Artificial Intelligence / Machine Learning Demonstration Projects 2025

Crowdsourcing ideas to bring advances in data science, machine learning, and artificial intelligence into real-world clinical practice.

AI Generated Discharge Instructions to Improve Patient Care Transitions

Proposal Status: 

The UCSF Health problem
The After Visit Summary (AVS) is the sole document patients receive after an inpatient hospitalization. It contains vital information including a summary of their hospitalization, medication changes, follow-up appointments, future labs/imaging needed, and important points of contact.
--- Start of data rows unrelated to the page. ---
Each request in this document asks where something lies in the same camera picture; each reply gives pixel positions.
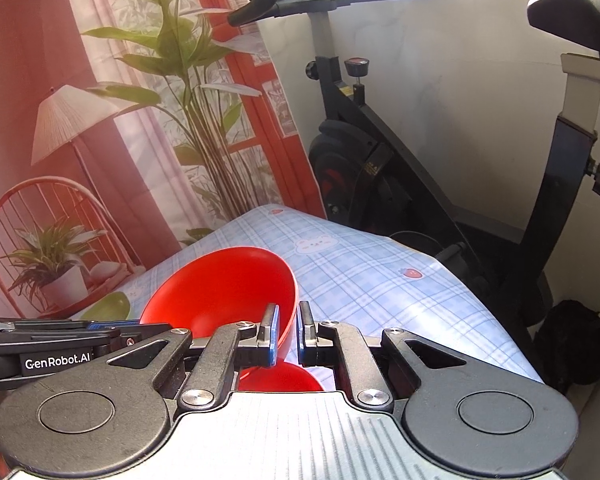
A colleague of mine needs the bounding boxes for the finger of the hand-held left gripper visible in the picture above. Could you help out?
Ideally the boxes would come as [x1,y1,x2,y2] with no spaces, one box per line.
[86,320,175,350]

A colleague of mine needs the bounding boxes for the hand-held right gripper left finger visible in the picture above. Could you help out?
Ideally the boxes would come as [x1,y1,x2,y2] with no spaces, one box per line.
[107,303,281,413]

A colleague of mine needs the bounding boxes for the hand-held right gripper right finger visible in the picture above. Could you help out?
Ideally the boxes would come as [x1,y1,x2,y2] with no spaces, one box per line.
[298,301,468,411]

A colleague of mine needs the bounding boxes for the green plastic bowl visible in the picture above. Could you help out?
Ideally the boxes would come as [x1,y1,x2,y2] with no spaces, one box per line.
[82,291,132,322]

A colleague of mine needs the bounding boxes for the red plastic bowl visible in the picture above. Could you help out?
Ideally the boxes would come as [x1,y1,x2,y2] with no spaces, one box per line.
[237,362,326,394]
[139,246,300,362]

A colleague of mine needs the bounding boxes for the blue plaid tablecloth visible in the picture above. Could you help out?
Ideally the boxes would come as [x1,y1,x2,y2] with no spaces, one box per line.
[69,203,546,394]

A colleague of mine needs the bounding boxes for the black exercise bike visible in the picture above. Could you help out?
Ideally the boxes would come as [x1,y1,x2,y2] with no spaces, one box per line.
[227,0,600,352]

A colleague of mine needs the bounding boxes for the black bag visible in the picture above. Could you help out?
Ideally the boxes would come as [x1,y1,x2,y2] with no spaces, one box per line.
[532,299,600,387]

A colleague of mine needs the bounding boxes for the printed wall cloth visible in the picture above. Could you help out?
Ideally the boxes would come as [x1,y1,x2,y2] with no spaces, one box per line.
[0,0,327,319]

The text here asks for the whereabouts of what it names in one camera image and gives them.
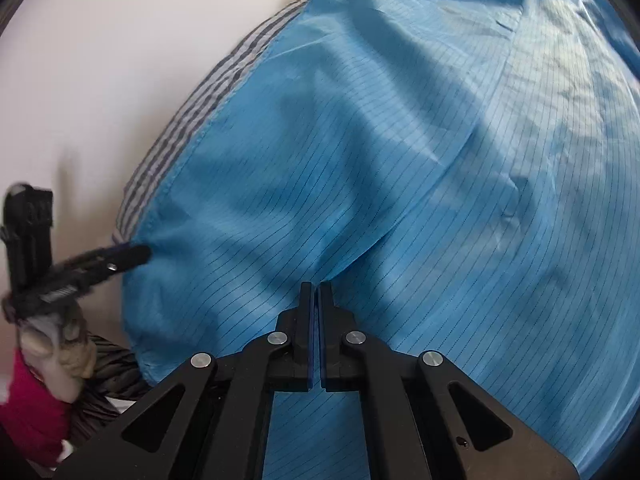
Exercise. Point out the dark ribbed cloth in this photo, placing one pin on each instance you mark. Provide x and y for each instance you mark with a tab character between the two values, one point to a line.
110	375

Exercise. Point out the person's left hand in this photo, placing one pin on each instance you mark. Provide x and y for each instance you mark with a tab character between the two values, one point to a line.
65	355

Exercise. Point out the light blue pinstriped coat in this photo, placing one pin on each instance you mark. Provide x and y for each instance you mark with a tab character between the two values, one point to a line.
400	160

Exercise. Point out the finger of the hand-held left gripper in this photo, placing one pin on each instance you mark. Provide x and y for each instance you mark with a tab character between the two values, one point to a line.
125	256

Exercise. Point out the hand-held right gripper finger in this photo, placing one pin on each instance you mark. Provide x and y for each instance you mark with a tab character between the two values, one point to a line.
312	322
324	340

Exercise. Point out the blue white striped blanket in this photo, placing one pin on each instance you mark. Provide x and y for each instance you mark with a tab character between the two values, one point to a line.
240	55

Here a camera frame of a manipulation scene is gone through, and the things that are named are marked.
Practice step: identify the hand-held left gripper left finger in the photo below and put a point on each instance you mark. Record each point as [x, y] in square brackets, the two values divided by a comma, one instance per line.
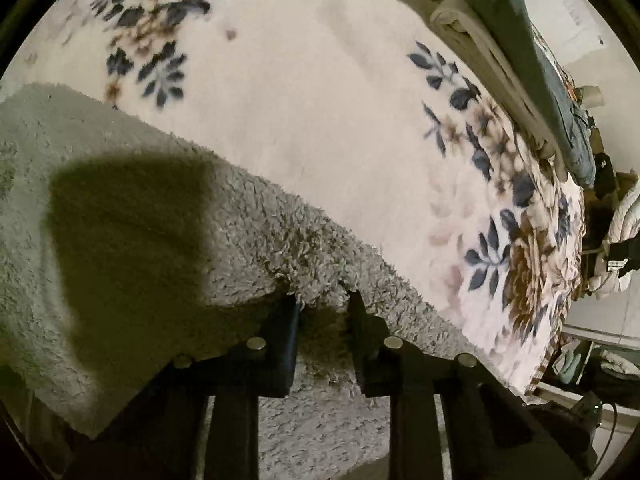
[289, 331]

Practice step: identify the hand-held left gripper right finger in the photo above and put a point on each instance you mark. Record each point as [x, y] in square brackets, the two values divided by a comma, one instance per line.
[358, 330]

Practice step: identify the fluffy grey-white towel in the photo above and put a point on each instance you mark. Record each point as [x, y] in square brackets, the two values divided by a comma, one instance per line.
[150, 220]

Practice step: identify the floral printed blanket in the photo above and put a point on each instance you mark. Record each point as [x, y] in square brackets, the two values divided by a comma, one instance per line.
[320, 110]

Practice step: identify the white padded jacket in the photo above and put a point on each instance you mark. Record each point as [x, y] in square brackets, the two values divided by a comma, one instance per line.
[620, 240]

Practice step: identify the folded cream cloth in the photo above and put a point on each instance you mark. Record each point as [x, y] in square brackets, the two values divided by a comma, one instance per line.
[492, 55]

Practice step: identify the folded green cloth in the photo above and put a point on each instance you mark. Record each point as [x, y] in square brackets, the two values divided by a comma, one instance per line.
[530, 60]

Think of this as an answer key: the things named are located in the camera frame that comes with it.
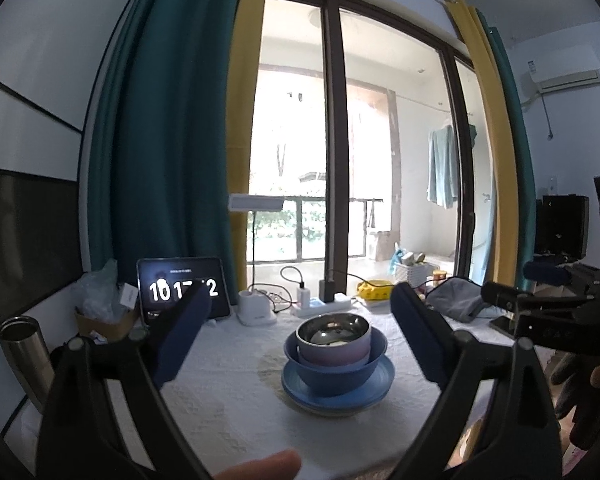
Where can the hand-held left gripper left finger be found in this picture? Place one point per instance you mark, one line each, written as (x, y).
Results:
(180, 340)

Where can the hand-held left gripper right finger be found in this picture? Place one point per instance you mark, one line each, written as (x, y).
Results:
(417, 335)

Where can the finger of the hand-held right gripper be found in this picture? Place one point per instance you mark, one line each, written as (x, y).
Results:
(545, 271)
(500, 295)

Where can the blue plastic plate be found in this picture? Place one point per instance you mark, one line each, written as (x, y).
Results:
(330, 411)
(370, 380)

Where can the pale pink steel bowl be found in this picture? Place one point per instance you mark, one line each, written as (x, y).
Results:
(335, 355)

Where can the light blue steel bowl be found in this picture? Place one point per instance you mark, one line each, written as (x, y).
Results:
(330, 327)

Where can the large blue plastic bowl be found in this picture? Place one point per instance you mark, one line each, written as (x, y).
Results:
(330, 380)

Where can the grey towel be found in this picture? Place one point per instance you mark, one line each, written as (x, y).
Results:
(455, 300)

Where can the black case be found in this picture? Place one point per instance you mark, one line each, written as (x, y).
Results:
(562, 225)

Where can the white plastic basket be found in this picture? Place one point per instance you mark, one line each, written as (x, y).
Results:
(417, 275)

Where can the yellow plastic bag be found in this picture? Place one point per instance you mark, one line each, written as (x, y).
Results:
(375, 290)

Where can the red yellow can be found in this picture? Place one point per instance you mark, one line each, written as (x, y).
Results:
(440, 275)

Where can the small white box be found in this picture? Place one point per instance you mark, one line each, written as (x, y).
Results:
(129, 297)

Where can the black tablet clock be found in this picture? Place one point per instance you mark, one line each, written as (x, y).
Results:
(150, 280)

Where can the white textured tablecloth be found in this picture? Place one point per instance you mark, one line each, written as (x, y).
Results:
(230, 385)

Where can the cardboard box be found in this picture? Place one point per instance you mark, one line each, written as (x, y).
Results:
(105, 327)

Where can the blue white snack packet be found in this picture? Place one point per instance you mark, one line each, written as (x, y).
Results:
(397, 257)

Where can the white power strip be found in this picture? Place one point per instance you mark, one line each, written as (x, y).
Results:
(340, 302)

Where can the clear plastic bag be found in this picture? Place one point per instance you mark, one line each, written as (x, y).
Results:
(97, 290)

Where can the beige carton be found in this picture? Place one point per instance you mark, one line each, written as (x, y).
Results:
(380, 245)

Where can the black charger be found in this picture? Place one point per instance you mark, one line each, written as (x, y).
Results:
(326, 290)

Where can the teal curtain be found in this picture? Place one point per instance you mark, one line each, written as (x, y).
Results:
(517, 160)
(145, 135)

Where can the white charger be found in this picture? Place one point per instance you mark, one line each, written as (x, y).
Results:
(304, 297)

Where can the light blue hanging clothing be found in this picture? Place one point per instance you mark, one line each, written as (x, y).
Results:
(442, 167)

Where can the yellow curtain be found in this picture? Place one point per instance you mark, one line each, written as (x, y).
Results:
(240, 110)
(485, 135)

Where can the dark green hanging clothing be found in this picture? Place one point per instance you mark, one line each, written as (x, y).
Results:
(472, 135)

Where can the white desk lamp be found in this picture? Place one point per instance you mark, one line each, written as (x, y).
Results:
(255, 202)

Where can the steel tumbler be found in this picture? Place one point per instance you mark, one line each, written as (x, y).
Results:
(22, 360)

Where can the white air conditioner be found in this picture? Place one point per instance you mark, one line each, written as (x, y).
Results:
(565, 67)

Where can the dark window frame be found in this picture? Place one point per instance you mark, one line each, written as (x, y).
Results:
(332, 135)

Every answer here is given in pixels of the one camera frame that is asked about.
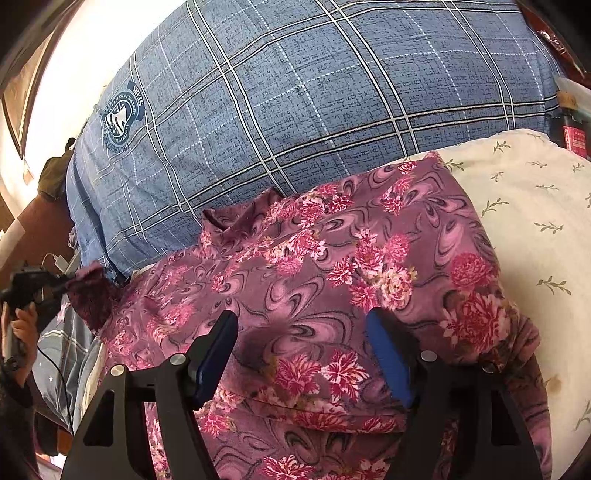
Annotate olive green cloth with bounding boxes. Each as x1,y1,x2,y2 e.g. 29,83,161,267
38,137,77,202

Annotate black cable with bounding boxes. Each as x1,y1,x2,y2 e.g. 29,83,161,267
35,344,75,432

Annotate white charger plug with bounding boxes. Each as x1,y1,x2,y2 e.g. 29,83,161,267
42,251,75,278

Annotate person's left forearm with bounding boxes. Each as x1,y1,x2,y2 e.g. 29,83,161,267
0,356,43,474

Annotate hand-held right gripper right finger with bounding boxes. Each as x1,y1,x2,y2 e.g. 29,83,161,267
366,307,543,480

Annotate cream leaf-print pillow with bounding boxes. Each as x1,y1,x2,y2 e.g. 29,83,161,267
405,129,591,480

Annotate person's left hand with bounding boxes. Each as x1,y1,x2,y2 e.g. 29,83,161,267
4,305,38,388

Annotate purple floral garment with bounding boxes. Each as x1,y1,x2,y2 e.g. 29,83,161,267
67,150,553,480

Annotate wooden picture frame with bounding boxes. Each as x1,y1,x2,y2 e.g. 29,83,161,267
0,41,57,158

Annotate blue plaid quilt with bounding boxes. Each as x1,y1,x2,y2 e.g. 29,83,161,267
65,0,568,283

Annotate grey star-print sheet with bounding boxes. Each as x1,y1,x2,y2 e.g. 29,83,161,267
36,295,112,432

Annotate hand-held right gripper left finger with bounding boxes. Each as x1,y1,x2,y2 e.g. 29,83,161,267
60,310,239,480

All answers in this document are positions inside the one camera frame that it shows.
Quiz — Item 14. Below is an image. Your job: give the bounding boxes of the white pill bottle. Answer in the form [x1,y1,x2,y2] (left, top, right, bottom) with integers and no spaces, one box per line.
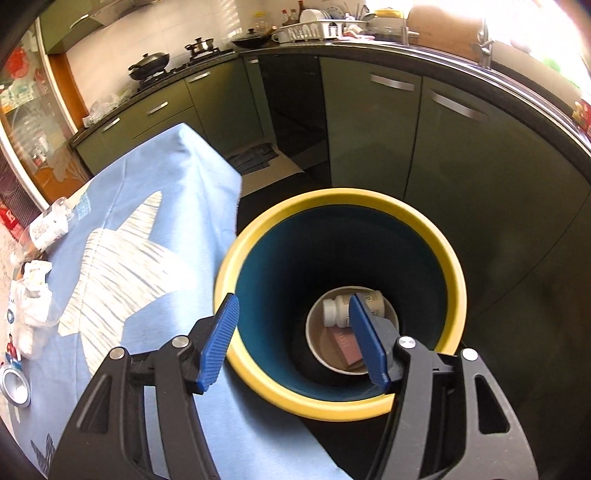
[323,290,386,328]

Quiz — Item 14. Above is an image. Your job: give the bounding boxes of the white plastic packaging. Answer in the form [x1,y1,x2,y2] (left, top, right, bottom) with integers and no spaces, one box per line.
[4,281,61,365]

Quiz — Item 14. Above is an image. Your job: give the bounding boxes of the black kitchen countertop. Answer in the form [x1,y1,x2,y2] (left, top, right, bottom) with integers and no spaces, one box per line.
[69,39,591,153]

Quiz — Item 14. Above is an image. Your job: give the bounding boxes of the paper cup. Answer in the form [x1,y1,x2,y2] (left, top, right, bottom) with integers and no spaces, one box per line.
[305,286,400,376]

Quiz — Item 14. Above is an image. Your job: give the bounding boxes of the green wall cabinets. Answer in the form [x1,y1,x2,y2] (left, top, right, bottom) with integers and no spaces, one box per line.
[39,0,121,54]

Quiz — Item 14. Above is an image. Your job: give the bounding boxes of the metal faucet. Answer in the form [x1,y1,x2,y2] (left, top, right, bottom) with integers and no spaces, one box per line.
[471,18,497,68]

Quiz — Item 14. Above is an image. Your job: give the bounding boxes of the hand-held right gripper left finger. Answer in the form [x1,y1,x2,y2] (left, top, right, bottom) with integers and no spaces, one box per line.
[48,293,241,480]

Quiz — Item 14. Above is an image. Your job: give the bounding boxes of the dark floor mat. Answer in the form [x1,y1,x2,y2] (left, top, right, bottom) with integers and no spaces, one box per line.
[226,143,278,174]

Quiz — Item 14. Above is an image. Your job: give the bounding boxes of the sauce bottles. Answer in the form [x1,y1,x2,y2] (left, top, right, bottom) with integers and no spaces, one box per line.
[279,0,310,28]

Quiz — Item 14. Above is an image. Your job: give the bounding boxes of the gas stove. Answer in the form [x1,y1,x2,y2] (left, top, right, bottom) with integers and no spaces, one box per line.
[134,46,236,84]

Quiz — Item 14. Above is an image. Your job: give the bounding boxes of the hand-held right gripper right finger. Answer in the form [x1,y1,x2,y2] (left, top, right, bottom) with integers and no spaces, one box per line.
[348,294,539,480]

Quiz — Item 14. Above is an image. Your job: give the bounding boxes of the red package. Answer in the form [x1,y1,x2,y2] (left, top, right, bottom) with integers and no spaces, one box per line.
[573,99,591,139]

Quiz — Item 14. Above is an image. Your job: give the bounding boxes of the blue star-print tablecloth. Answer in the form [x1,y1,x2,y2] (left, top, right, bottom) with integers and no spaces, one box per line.
[0,122,352,480]

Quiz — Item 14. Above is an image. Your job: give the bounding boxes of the clear plastic bottle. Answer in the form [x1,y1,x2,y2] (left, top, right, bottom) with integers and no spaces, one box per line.
[16,198,77,254]

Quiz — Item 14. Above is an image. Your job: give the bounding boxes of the wooden cutting board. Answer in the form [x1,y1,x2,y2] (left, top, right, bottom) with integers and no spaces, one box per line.
[406,4,481,61]

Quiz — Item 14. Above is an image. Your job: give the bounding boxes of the round metal tin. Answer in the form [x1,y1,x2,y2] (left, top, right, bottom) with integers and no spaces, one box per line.
[0,367,32,409]

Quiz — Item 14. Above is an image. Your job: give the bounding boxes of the yellow-rimmed blue trash bin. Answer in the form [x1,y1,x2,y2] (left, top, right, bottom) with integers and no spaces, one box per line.
[213,187,468,423]

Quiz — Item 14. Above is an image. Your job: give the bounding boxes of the green kitchen base cabinets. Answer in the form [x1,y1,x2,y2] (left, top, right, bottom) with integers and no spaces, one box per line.
[74,48,591,416]

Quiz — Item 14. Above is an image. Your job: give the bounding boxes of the glass sliding door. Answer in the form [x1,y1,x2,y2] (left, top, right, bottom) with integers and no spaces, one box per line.
[0,18,93,208]

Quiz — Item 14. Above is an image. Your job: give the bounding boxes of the plastic bags on counter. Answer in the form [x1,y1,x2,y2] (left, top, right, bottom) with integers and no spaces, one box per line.
[83,90,134,125]

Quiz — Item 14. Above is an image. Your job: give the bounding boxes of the small pink box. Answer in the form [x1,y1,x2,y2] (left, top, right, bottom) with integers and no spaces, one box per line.
[328,327,368,370]

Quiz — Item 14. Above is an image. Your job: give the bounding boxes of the white dish rack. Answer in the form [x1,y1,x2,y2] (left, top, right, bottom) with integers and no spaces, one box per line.
[272,9,370,44]

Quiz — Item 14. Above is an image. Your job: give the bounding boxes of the crumpled white tissue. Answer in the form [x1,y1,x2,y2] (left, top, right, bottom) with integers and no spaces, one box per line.
[21,259,54,296]

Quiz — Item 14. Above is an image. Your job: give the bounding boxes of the steel pot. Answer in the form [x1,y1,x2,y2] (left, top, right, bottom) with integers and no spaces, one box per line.
[185,38,221,58]

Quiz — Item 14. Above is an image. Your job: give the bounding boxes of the black lidded wok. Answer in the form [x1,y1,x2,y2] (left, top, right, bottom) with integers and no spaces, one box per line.
[231,28,278,51]

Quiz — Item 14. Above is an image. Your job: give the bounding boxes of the flat cardboard sheet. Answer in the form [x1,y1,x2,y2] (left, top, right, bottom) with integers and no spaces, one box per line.
[240,154,305,197]

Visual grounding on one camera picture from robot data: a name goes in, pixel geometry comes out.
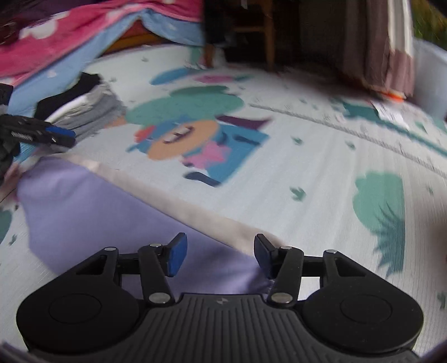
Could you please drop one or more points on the cartoon printed play mat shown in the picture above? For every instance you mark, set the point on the cartoon printed play mat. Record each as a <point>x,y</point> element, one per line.
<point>297,167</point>

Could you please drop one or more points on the lilac pants with white stripe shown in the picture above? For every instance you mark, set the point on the lilac pants with white stripe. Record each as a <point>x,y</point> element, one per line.
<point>104,223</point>

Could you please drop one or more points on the wooden chair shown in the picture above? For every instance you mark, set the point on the wooden chair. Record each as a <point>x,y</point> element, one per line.
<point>260,31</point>

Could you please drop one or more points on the grey folded garment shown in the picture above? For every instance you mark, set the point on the grey folded garment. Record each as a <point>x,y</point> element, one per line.
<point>97,111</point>

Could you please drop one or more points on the small orange object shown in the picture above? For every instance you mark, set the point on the small orange object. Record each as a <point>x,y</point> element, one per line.
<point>395,96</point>

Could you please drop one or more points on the pink and blue blanket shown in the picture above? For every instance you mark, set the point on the pink and blue blanket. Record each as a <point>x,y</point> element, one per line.
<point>83,45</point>

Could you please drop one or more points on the black folded garment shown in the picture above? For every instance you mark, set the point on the black folded garment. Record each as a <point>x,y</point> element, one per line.
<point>75,90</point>

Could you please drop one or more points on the brown curtain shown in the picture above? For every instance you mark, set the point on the brown curtain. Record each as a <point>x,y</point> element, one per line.
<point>380,45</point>

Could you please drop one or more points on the white folded garment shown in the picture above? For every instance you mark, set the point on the white folded garment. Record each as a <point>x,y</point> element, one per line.
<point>71,106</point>

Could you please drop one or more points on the white paper slip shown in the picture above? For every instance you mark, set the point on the white paper slip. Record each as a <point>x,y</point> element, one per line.
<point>389,111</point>

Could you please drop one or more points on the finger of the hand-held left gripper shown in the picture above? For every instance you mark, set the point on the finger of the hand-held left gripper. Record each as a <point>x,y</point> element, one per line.
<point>60,134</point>

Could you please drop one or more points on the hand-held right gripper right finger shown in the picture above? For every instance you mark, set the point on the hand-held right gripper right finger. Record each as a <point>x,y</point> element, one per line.
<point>262,253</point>

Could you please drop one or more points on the white plastic container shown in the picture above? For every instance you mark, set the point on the white plastic container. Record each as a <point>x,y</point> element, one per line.
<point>431,66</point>

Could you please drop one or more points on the pink patterned blanket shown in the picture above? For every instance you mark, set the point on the pink patterned blanket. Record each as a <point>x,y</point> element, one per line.
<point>70,31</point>

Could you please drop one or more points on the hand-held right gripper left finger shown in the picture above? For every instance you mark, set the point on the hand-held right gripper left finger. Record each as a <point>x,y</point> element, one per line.
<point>177,253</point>

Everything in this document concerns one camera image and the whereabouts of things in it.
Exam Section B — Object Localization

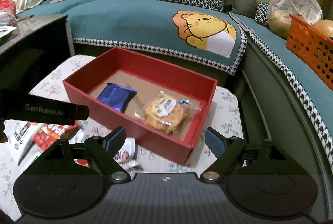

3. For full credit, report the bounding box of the yellow pomelo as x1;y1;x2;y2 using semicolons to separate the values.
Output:
313;19;333;38

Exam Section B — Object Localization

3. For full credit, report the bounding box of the orange plastic basket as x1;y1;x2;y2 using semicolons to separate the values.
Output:
286;14;333;84

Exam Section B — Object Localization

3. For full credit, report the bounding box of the long white snack packet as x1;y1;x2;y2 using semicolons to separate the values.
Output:
4;121;35;166

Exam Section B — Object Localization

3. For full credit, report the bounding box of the teal lion-print sofa blanket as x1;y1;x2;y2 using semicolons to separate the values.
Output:
16;0;247;76

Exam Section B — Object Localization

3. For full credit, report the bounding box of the red gummy candy packet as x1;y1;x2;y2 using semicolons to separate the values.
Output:
32;121;80;153

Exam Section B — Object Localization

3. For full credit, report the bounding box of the small brown houndstooth pillow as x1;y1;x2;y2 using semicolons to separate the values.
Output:
255;0;276;25

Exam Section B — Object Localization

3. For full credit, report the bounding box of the green sofa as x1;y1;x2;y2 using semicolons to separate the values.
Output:
42;0;333;214

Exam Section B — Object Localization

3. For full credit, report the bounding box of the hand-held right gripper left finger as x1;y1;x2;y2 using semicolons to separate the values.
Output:
44;126;130;183

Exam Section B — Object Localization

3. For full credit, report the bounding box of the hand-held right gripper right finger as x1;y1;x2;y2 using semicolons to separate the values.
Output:
199;127;289;181

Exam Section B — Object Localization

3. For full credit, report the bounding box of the floral tablecloth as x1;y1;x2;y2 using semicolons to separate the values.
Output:
0;55;245;222

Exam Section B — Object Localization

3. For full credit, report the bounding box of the small white cartoon-face packet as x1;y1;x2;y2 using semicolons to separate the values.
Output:
113;137;137;170

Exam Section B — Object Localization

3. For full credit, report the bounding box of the dark glass coffee table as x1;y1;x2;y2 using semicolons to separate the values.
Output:
0;14;76;97

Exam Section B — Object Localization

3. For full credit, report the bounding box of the teal houndstooth-edged sofa blanket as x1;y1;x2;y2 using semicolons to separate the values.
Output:
229;12;333;159

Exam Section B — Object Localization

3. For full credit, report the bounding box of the white plastic bag with fruit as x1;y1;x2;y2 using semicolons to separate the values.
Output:
268;0;293;39

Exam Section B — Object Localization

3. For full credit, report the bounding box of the red packet on table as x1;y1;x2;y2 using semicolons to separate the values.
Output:
0;0;16;15

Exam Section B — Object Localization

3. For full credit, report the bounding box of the red cardboard box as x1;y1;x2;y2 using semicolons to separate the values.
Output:
62;47;218;165

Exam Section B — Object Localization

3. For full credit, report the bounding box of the clear-wrapped round cracker packet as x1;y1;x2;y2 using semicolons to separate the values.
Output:
134;91;203;137

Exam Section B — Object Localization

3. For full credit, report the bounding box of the blue foil snack packet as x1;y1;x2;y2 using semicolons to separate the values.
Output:
96;83;137;112
For many patients we care for at UCSF with significant medical complexity and followed by multiple subspecialties, this document can become lengthy and burdensome, sometimes dozens of pages in length. 

Over the past few months, we have engaged with patients, their families, nurses, and physicians to learn about their experiences with the AVS. We have amassed a list of issues within the AVS needing improvement, with numerous stakeholders identifying artificial intelligence (AI) as a possible solution to these issues: 

  1. From a physician perspective, generating patient-facing discharge instructions (one component of the AVS) is of variable priority, complicated by a non-standardized view based on the physician’s personal experiences, a fragmented understanding of the individual patient's health literacy in the setting of heavy physician turnover/discontinuity, and little time to complete this task thoughtfully amid competing clinical demands.  

  1. From a nursing perspective, delivering the AVS to the patient and family requires devoting precious minutes to clarifying the details in this document. Especially in times of limited staffing, this can represent a significant time burden and can introduce frustration around some of the areas of ambiguity in the document. Standardization, accuracy, debulking, and streamlining of information reduces questions at the point of discharge and improves nursing experience and satisfaction.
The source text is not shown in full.